+++ Given information +++

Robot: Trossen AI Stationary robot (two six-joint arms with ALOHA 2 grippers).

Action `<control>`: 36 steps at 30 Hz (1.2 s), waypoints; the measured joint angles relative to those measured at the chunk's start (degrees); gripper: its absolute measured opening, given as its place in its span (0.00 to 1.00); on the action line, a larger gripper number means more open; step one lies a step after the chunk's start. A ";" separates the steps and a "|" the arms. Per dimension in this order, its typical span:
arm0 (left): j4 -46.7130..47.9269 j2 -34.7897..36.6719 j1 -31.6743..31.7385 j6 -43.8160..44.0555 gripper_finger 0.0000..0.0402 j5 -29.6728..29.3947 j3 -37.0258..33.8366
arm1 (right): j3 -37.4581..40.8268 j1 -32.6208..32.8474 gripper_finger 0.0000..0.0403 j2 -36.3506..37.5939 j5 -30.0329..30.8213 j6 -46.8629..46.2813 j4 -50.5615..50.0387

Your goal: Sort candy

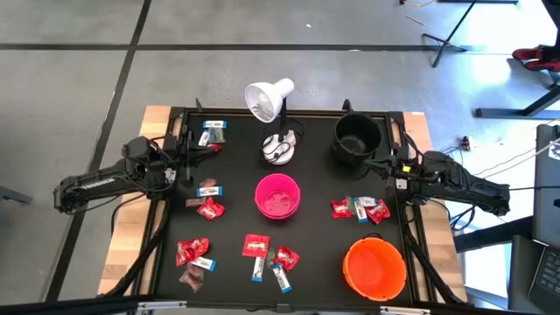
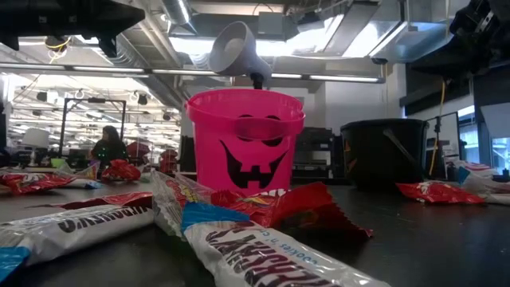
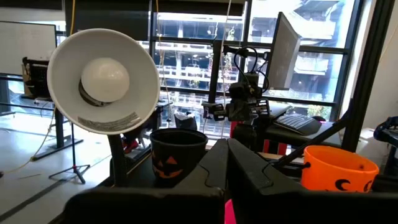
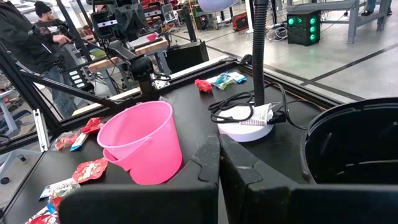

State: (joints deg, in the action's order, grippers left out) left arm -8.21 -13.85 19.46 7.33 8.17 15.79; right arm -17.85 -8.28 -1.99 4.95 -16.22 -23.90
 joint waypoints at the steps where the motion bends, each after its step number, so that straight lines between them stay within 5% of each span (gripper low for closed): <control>1: -0.01 0.00 0.01 0.00 0.00 0.00 -0.01 | 0.00 0.01 0.01 0.01 0.00 -0.01 0.00; 8: 0.00 0.00 0.02 0.00 0.00 0.00 -0.02 | 0.02 0.01 0.01 -0.01 0.15 -0.01 2.09; 16: -0.02 -0.02 0.00 0.00 0.00 0.00 0.00 | 0.02 0.00 0.01 -0.56 2.97 -5.68 23.45; 22: -0.02 0.00 0.02 0.00 0.00 0.00 -0.01 | -0.02 0.00 0.01 -3.89 0.72 1.54 33.59; 28: -0.02 0.00 0.02 0.00 0.00 0.02 0.00 | -0.38 0.00 0.01 -14.71 5.15 4.64 31.97; 36: 0.00 -0.02 0.01 0.00 0.00 0.01 0.00 | -8.19 0.01 0.01 -32.16 -2.97 4.66 29.18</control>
State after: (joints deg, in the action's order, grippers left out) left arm -8.21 -13.87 19.47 7.33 8.18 15.79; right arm -26.03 -8.27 -34.15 1.98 -11.56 5.27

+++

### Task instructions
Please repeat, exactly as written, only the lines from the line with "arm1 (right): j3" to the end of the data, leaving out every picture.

### Response area
arm1 (right): j3 -37.4581..40.8268 j1 -32.6208..32.8474 gripper_finger 0.0000..0.0403 j2 -36.3506..37.5939 j5 -30.0329..30.8213 j6 -46.8629..46.2813 j4 -50.5615..50.0387

Your goal: Sort candy


State: (joints deg, in the action's order, grippers left out) left arm -8.21 -13.85 19.46 7.33 8.17 15.79; right arm -17.85 -8.28 -1.99 4.95 -16.22 -23.90
 joint waypoints at the steps where the motion bends, each after its step number, so that straight lines between them stay within 5% of each span (gripper low for closed): <control>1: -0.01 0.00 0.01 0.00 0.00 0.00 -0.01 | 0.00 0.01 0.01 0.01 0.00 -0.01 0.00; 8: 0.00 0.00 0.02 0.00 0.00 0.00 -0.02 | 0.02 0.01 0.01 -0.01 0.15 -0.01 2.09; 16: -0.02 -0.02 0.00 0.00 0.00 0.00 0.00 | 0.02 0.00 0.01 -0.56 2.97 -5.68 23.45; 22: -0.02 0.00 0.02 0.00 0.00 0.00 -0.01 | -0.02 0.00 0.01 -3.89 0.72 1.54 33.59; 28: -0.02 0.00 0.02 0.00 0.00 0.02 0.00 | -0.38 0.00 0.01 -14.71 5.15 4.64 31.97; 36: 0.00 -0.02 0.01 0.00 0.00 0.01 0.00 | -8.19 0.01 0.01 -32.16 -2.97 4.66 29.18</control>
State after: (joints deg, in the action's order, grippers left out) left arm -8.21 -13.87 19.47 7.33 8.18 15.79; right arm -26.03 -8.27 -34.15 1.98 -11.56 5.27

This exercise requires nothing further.